WHAT THIS TASK INVOLVES: Check each line of the entries below for the word "containing", and copy out the ones that have it.
────────────────────
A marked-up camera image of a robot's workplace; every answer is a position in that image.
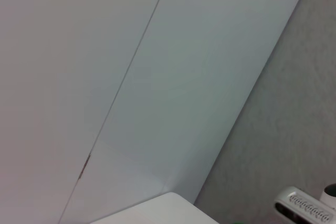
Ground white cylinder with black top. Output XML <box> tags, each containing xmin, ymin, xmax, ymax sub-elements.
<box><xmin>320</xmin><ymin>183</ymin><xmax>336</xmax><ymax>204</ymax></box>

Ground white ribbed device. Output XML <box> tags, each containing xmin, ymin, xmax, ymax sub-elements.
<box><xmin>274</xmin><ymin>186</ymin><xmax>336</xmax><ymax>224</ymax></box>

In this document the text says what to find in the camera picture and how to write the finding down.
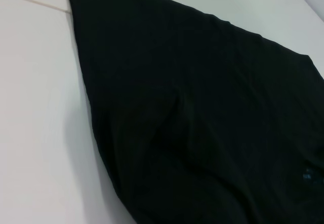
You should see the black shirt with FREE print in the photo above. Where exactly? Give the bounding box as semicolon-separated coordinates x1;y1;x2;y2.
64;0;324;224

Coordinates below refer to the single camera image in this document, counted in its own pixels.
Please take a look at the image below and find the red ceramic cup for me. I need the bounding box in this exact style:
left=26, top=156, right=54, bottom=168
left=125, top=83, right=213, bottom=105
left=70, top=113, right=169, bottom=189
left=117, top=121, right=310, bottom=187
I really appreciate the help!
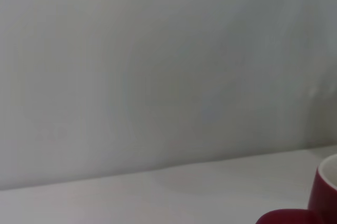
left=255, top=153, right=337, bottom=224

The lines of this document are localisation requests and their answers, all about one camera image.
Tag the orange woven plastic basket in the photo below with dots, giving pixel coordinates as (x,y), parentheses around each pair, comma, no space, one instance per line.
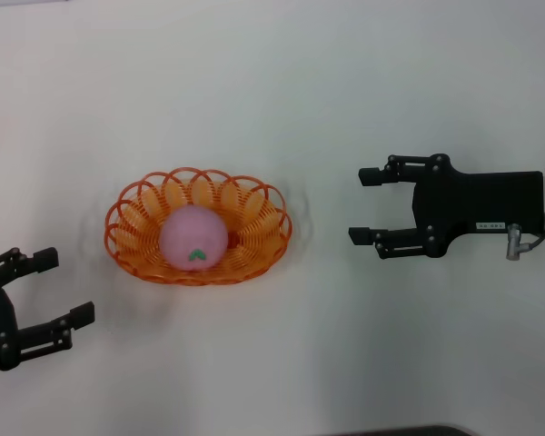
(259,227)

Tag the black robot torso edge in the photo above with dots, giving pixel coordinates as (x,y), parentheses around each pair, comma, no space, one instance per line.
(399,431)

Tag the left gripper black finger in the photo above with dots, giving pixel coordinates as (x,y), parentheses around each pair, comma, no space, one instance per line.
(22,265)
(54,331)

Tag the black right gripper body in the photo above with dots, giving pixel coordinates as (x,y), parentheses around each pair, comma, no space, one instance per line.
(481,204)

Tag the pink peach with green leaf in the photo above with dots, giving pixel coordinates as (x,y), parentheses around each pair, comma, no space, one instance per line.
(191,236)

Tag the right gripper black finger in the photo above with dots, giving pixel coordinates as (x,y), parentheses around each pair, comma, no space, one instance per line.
────────────────────
RESULT OF THIS TASK:
Ground white cylinder with black top. Output XML <box> tags, each containing xmin, ymin, xmax, ymax sub-elements.
Ground white ribbed device. Output XML <box> tags, each containing xmin, ymin, xmax, ymax sub-elements.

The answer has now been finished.